● **Task statement**: Scan the entries below for the word "pixels", then copy each line that holds it.

━━━━━ Dataset excerpts ━━━━━

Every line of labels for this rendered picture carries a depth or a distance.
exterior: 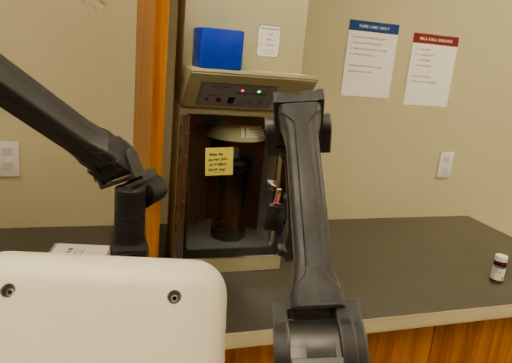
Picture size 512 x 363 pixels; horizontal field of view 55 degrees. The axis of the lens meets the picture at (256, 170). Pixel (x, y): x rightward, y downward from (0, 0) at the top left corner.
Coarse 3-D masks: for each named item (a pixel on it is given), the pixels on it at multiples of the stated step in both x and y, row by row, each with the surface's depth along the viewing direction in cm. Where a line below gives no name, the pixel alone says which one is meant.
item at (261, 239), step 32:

━━━━━

● **Exercise output**:
Picture size 512 x 363 pixels; horizontal field of view 55 degrees. The axis of the lens meets the picture at (256, 170). Pixel (x, y): x rightward, y downward from (0, 0) at the top left corner.
Coarse 3-D masks: for each named item (a pixel on it is given), the pixels on it at multiples of the stated step in both x and y, row by row, each with the surface's depth along the viewing direction in cm. Where a line below gives no name, the pixel alone says which one is meant.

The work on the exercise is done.